In un laboratorio tedesco, nel cuore della Baviera, gli scienziati con procedimenti chimici tentano di trasformare i gusci dei granchi in biopolimeri ad alta prestazione.
Il primo passo di questo progetto di ricerca europeo è estrarre dai gusci la chitina, che dopo la cellulosa, è il biopolimero più abbondante sulla terra.
Volker Sieber, biochimico all’Istituto Fraunhofer (IGB) e coordinatore del progetto Chibio:
“Granchi, gamberetti, crostacei contengono chitina. Questa è un polisaccaride, un polimero composto da molecole di zucchero. Queste molecole di zucchero possono reagire chimicamente o biotecnologicamente per produrre molecole diverse”.
I gusci dei granchi contengono altre sostanze biologiche non riciclabili. Utilizzate per produrre biogas diventano fonte di energia.
Nel frattempo, i biochimici di Monaco di Baviera hanno sviluppato diversi ceppi di lievito per convertire la chitina in olio grasso attraverso la fermentazione. Un processo che può durare dai 5 ai 7 giorni.
Daniel Garbe, biochimico all’Università di Tecnologia di Monaco di Baviera:
“Una volta scelti i diversi ceppi di lievito attraverso il test di fluorescenza, vengono moltiplicati in un fermentatore per produrre buone quantità di olio che saranno consegnate ai nostri partner industriali per il trattamento. Gli oli ottenuti attraverso questo procedimento assomigliano a quello che potete vedere nel campione”.
Pierre Assémat, euronews:
“Abbiamo visto come recuperare in modo efficace la chitina dei gusci dei granchi. Ma che vantaggi può offrirci questo biopolimero?”
Spostiamoci nel nord della Germania in un’industria partner del progetto.
Matthias Ullrich, chimico alla Evonik:
“In questa apparecchiatura trattiamo l’olio naturale ottenuto dai gusci di granchio, attraverso una reazione sottoposta ad alta pressione, e otteniamo le materie prime per le nostre plastiche”.

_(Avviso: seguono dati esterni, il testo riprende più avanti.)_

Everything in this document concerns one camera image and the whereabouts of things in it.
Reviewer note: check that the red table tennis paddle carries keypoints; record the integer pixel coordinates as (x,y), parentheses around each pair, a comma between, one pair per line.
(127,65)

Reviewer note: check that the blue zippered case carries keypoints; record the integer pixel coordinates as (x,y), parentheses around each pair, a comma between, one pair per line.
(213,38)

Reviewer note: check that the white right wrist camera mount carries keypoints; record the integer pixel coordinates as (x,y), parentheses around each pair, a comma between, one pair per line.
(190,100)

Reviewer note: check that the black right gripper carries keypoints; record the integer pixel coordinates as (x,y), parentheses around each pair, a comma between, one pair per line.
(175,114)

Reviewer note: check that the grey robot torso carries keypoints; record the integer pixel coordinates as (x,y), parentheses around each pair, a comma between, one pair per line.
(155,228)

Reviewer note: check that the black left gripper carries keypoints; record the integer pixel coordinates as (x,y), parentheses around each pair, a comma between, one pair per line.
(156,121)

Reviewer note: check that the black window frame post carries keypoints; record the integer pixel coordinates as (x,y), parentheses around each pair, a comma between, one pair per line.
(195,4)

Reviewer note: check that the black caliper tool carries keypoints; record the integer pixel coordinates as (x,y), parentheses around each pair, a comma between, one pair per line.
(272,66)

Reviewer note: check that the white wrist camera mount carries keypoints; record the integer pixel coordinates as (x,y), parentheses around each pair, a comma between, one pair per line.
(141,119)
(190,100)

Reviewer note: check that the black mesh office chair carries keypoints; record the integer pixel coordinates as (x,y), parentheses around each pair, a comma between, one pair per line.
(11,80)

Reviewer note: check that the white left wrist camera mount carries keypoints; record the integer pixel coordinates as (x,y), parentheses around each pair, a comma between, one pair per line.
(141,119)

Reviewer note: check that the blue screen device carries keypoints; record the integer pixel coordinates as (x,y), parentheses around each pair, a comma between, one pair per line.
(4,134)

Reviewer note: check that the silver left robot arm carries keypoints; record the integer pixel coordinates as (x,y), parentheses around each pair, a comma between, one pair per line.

L’olio naturale è stato trasformato in prodotto chimico di alta purezza, materia prima per la produzione della plastica. La tappa successiva è la stazione di polimerizzazione. Il biopolimero ad alta prestazione esce da questo reattore a una temperatura compresa tra i 250 e i 300 gradi. Poi viene ridotto in granuli.
Matthias Ullrich:
“Usiamo questo reattore – che possiamo immaginare come una pentola a pressione – e lo riempiamo di materie prime. Alla base c‘è l’olio naturale che abbiamo trasformato in prodotto chimico tramite catalisi. Dopo la reazione otteniamo questa plastica ad alta prestazione che viene immersa in acqua”.

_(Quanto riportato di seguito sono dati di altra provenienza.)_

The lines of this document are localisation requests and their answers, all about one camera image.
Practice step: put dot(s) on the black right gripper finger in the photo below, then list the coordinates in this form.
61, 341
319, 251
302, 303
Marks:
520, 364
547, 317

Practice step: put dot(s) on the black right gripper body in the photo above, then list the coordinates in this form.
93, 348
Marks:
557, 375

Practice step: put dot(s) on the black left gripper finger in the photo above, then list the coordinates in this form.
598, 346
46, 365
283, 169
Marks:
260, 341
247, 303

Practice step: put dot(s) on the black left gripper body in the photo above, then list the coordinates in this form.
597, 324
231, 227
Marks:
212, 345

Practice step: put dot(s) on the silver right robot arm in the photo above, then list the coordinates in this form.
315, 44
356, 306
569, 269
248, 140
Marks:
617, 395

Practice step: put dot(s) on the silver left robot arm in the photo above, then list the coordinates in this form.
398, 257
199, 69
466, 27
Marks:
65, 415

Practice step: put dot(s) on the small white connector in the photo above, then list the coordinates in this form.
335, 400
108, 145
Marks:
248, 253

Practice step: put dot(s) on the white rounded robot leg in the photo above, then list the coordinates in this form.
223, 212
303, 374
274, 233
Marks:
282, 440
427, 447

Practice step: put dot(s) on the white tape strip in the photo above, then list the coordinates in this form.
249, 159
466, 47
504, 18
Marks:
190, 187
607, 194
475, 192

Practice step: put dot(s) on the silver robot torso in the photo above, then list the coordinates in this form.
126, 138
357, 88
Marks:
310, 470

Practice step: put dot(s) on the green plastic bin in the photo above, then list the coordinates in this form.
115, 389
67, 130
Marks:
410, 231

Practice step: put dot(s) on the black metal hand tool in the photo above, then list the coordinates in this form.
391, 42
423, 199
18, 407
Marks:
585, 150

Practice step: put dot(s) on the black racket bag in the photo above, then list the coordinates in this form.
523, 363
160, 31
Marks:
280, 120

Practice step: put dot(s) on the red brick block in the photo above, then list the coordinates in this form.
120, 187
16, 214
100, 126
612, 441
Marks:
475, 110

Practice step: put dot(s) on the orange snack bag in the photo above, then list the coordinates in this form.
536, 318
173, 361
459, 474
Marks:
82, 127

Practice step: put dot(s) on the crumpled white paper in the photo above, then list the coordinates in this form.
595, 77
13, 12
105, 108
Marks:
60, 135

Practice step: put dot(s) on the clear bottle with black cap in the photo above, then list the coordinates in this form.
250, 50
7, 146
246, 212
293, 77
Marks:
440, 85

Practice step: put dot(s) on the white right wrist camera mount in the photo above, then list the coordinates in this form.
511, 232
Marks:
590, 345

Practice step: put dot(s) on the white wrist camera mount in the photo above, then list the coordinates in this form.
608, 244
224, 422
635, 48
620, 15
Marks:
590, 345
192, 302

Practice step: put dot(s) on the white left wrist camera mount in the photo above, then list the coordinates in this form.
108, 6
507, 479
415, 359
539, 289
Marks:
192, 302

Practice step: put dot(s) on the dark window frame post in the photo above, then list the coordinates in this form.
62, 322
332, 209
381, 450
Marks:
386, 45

Il biopolimero viene sottoposto a test minuziosi per esaminarne le proprietà.
A partire dai gusci dei granchi e attraverso un processo chimico complesso si ottiene dunque un prodotto ad alta prestazione, una materia prima per il futuro.

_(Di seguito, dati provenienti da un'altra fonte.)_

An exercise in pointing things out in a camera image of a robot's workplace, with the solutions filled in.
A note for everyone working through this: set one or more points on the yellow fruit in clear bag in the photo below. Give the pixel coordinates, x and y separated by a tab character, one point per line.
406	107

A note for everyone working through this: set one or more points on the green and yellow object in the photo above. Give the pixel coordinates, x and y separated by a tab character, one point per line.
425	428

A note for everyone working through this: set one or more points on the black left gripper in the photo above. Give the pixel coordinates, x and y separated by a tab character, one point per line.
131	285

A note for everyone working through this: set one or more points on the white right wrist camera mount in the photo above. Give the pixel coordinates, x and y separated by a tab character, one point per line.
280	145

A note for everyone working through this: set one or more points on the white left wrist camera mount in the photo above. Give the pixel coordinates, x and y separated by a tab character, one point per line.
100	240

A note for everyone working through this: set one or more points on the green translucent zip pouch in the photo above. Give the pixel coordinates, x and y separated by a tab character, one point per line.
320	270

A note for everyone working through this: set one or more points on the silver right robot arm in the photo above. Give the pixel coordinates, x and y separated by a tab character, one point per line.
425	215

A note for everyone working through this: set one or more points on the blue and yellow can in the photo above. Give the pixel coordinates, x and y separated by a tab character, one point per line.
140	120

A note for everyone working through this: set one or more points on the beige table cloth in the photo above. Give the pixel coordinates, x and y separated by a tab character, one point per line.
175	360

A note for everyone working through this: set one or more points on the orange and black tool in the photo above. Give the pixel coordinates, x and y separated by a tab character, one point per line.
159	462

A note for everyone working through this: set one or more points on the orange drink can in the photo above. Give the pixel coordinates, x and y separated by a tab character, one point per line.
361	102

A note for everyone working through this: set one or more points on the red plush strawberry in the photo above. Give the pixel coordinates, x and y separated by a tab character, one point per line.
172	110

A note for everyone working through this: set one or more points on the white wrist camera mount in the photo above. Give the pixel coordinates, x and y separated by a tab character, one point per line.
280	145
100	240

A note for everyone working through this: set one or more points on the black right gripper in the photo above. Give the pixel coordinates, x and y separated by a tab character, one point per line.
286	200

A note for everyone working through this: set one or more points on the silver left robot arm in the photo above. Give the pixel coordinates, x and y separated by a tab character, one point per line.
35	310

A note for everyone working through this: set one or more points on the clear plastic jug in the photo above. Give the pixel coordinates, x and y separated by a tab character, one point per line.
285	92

Joachim Leluschko, ingegnere alla Evonik:
“La cosa interessante per quanto riguarda i polimeri è che non vengono usate piante che possono servire per l’alimentazione. Abbiamo una serie di progetti nei quali utilizziamo rifiuti biologici. Questi rifiuti, che altrimenti sarebbero stati distrutti, saranno utilizzati come materia prima naturale per fabbricare le plastiche del futuro”.